A caminhada do Brasil na Copa do Mundo 2026 terminou antes do esperado, mas a Canarinho não saiu de mãos vazias. Eliminada pela Noruega nas oitavas de final neste domingo (5/7), a Seleção assegurou uma premiação de US$ 15 milhões (cerca de R$ 77,5 milhões) pela campanha no torneio, valor pago pela Fifa às equipes que alcançaram essa fase.
O resultado, entretanto, teve impacto direto nos cofres da CBF. Sem avançar às quartas de final, a entidade deixou de disputar uma fatia maior da premiação e abriu mão da possibilidade de arrecadar mais US$ 27 milhões (R$ 139,5 milhões) nas fases decisivas do Mundial.
A distribuição financeira da Fifa segue um modelo escalonado, em que os valores aumentam conforme a seleção avança na competição. Ao todo, a entidade reservou US$ 727 milhões (aproximadamente R$ 3,7 bilhões) para dividir entre as 48 equipes participantes da Copa do Mundo.
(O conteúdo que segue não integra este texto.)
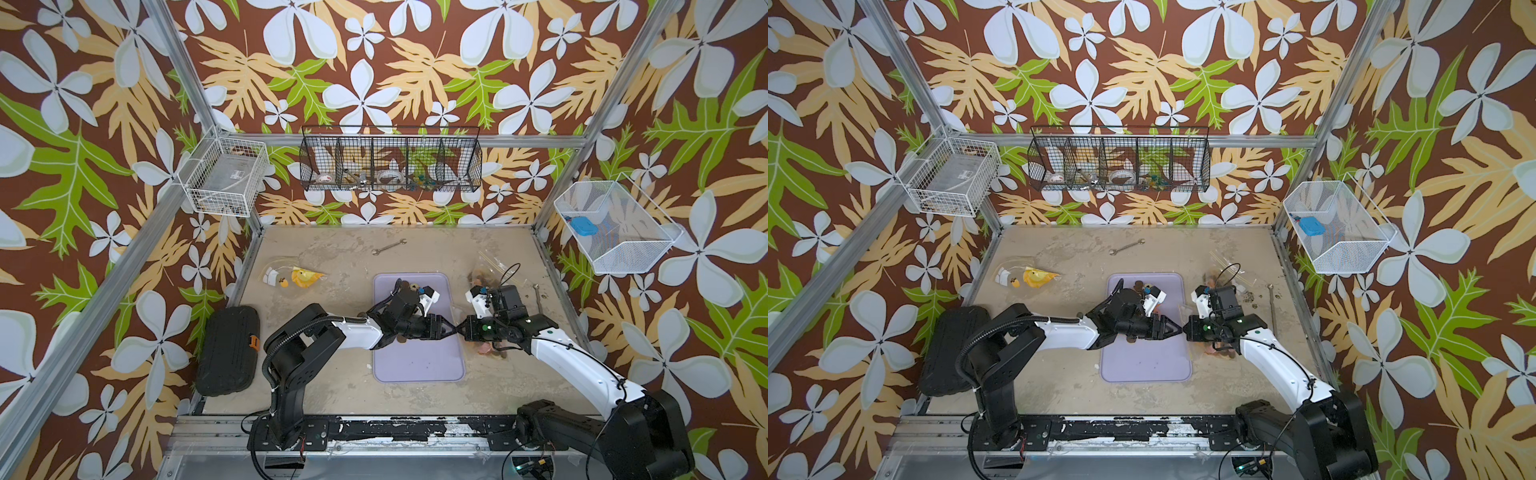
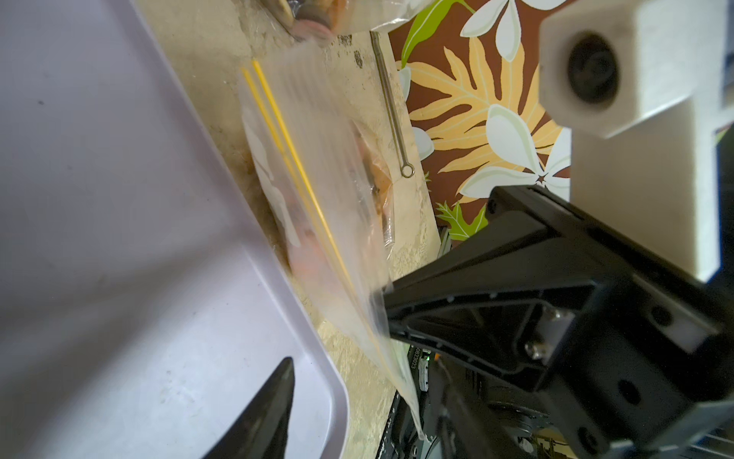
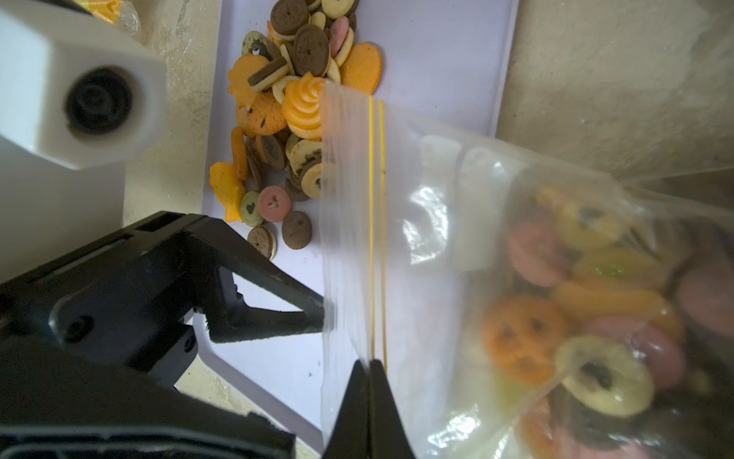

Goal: Pour cookies out of the ziploc bag
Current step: Open the ziploc bag at the center of the board.

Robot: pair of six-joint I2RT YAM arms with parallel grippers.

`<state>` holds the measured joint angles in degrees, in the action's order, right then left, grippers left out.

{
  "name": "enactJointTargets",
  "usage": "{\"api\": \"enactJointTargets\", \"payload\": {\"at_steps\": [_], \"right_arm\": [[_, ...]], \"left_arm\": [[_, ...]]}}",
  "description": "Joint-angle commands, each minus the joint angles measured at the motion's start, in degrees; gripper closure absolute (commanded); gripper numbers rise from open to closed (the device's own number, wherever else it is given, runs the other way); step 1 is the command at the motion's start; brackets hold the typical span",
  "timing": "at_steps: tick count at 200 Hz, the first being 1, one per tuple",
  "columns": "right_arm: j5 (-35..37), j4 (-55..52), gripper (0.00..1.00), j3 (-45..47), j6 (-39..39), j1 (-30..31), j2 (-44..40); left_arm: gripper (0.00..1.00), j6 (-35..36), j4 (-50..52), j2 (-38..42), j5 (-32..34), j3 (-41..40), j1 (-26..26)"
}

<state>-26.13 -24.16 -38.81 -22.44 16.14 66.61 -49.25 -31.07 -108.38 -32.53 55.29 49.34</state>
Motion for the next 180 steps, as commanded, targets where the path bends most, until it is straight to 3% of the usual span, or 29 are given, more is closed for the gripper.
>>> {"api": "enactJointTargets", "payload": {"at_steps": [1, 37, 65, 162, 180], "right_arm": [[-0.94, -0.79, 1.00, 0.20, 0.16, 0.03, -0.34], [-1.07, -0.88, 1.00, 0.47, -0.15, -0.01, -0.76], [-1.11, -0.93, 1.00, 0.57, -0.28, 0.03, -1.04], [0.46, -1.33, 1.00, 0.57, -1.01, 0.02, -2.52], [0.85, -1.32, 0.92, 0.46, -1.35, 0.03, -2.75]], "left_arm": [[0.49, -0.75, -1.60, -0.81, -0.78, 0.53, 0.23], [0.64, -1.27, -1.01, -2.13, -0.99, 1.49, 0.23], [0.69, -2.13, -1.86, -2.90, -1.56, 2.01, 0.32], [0.99, -4.80, -4.87, -5.12, -3.13, 3.23, 0.45], [1.00, -4.93, -5.25, -5.35, -3.23, 3.62, 0.49]]}}
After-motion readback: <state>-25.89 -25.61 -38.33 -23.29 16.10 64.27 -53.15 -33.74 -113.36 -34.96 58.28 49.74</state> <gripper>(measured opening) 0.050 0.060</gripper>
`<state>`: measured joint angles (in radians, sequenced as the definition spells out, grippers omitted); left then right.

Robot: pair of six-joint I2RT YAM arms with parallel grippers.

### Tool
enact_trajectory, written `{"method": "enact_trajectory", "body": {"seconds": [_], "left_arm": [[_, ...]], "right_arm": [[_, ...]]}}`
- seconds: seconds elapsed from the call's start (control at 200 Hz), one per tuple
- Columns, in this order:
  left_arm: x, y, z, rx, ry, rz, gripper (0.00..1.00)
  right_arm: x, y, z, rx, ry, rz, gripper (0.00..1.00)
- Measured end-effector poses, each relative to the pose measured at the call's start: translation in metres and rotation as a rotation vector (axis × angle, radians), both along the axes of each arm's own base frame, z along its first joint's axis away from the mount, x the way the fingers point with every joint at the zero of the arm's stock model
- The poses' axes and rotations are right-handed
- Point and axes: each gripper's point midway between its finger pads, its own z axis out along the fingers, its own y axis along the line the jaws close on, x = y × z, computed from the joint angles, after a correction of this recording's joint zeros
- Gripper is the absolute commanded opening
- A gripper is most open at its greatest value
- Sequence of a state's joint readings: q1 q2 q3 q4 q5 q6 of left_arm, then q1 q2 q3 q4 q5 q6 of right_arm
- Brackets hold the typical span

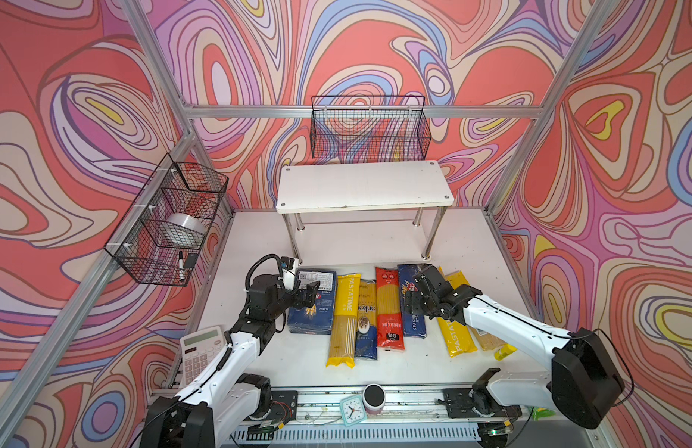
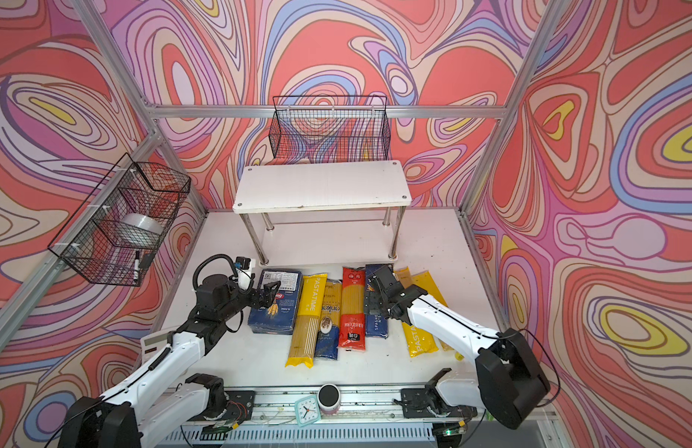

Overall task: Arrange pasta packages on shelves
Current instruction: Pick up the pasta box from the center of the table.

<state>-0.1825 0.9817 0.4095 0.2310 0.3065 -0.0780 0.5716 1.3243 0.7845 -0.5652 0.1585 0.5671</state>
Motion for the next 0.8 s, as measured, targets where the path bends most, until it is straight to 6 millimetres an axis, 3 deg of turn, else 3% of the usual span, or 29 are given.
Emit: {"method": "enact_trajectory", "body": {"seconds": [0.315, 0.801], "left_arm": [[0.001, 0.000, -0.007, 0.004, 0.023, 0.002, 1.00], [0.002, 0.002, -0.009, 0.010, 0.029, 0.011, 1.00]], "right_arm": [[0.005, 0.001, -0.030, -0.059, 0.063, 0.013, 0.94], [0.013, 0.004, -0.039, -0.065, 0.052, -0.003, 0.93]]}}
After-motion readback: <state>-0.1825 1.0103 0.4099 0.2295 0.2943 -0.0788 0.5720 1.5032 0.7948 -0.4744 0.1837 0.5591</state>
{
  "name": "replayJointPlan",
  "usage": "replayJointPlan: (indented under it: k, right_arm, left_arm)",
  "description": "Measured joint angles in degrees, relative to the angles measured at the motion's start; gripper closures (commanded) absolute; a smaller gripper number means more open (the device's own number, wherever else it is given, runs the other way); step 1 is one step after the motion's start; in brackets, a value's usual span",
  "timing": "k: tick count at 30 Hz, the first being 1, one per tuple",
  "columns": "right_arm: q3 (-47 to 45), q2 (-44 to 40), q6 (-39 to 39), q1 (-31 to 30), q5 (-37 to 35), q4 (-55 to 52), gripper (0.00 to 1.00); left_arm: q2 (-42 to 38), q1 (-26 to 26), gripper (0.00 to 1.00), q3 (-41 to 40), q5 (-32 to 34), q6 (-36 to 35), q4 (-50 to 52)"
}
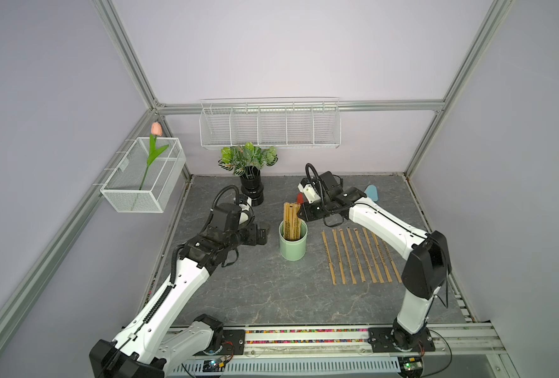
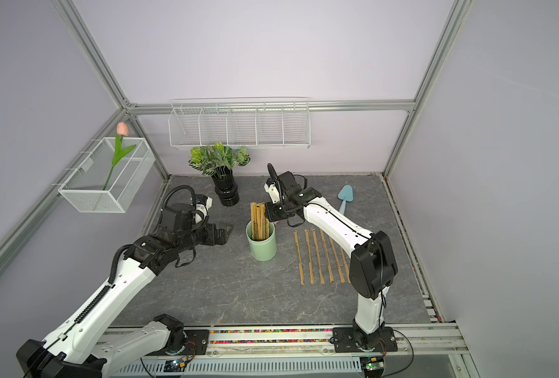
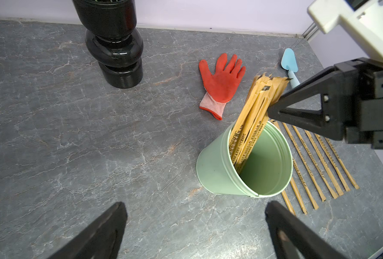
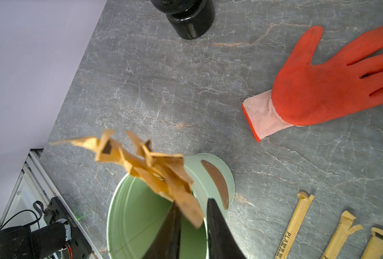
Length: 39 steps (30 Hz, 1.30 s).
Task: Take the straws out of the storage container
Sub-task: Pick up the straw from the container.
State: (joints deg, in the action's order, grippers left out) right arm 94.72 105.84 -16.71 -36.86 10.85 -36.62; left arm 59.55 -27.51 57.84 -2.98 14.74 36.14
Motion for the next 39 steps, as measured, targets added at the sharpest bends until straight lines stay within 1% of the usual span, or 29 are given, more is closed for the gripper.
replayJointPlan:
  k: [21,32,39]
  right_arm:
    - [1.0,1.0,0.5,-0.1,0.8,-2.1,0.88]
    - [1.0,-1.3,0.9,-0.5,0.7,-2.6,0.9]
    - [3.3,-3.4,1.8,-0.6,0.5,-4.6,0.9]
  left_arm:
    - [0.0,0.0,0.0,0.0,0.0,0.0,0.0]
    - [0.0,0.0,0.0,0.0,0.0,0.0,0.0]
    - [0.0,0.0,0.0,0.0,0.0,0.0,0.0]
As seleções eliminadas nas oitavas recebem US$ 15 milhões (R$ 77,5 milhões). Quem cai nas quartas garante US$ 19 milhões (R$ 98 milhões), enquanto o quarto colocado leva US$ 27 milhões (R$ 139,5 milhões). O terceiro lugar rende US$ 29 milhões (R$ 149 milhões), o vice-campeão recebe US$ 33 milhões (R$ 170 milhões) e o campeão embolsa US$ 50 milhões (R$ 258 milhões).